Jews and Christians have the same roots but have developed very differently throughout time. The basis of these two religions shares some similarities, but also differences. They both stem from different places and over time have developed on their own to have their own identity.
The Jews are a people who trace their descent from the biblical Israelites and who are united by the religion called Judaism. They are not a race; Jewish identity is a mixture of ethnic, national, and religious elements. An individual may become part of the Jewish people by conversion to Judaism; but a born Jew who rejects Judaism or adopts another religion does not entirely lose his Jewish identity. In biblical times the Jews were divided into 12 tribes: Reuben, Simeon (Levi), Judah, Issachar, Zebulun, Benjamin, Dan, Naphtali, Gad, Asher, Ephraim, and Manasseh.

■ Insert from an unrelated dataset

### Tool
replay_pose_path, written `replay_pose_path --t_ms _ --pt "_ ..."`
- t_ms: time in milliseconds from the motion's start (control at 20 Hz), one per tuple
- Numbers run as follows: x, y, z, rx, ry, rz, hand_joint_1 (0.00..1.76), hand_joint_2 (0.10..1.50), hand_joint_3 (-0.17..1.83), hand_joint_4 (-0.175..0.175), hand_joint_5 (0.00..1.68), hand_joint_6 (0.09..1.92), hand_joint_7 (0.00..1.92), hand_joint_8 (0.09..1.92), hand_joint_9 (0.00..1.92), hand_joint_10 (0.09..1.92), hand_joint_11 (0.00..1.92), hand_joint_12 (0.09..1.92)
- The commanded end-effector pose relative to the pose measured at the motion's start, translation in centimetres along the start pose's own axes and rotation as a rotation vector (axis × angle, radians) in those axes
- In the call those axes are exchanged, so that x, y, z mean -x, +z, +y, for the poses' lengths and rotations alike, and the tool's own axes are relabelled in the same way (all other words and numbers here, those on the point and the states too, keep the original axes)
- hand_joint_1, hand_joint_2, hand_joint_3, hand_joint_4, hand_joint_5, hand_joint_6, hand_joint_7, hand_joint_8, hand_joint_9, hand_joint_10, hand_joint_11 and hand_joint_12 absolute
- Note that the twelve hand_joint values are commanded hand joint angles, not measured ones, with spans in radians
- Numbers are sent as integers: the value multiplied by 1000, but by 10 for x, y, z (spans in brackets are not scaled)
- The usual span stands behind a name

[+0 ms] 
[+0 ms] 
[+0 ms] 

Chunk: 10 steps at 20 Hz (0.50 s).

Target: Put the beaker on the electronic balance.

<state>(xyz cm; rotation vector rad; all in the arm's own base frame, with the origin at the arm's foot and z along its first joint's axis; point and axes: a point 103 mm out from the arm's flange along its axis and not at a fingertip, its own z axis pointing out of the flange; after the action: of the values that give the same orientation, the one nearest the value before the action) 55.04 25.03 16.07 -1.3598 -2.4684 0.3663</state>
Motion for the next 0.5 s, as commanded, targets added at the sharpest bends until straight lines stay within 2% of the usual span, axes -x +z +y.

The word Jew is derived from the kingdom of Judah, which included the tribes of Benjamin and Judah.
The name Israel referred to the people as a whole and to the northern kingdom of 10 tribes. Today it is used as a collective name for all Jewry and since 1948 for the Jewish state. (Citizens of the state of Israel are called Israelis; not all of them are Jews.) In the Bible, Hebrew is used by foreign peoples as a name for the Israelites; today it is applied only to the hebrew language.
The origin of the Jews is recounted in the Hebrew Bible. Despite legendary and miraculous elements in its early narratives, most scholars believe that the biblical account is based on historic realities. According to the Book of Genesis, God ordered the patriarch Abraham to leave his home in Mesopotamia and travel to a new land, which he promised to Abraham's descendants as a perpetual inheritance. Although the historicity...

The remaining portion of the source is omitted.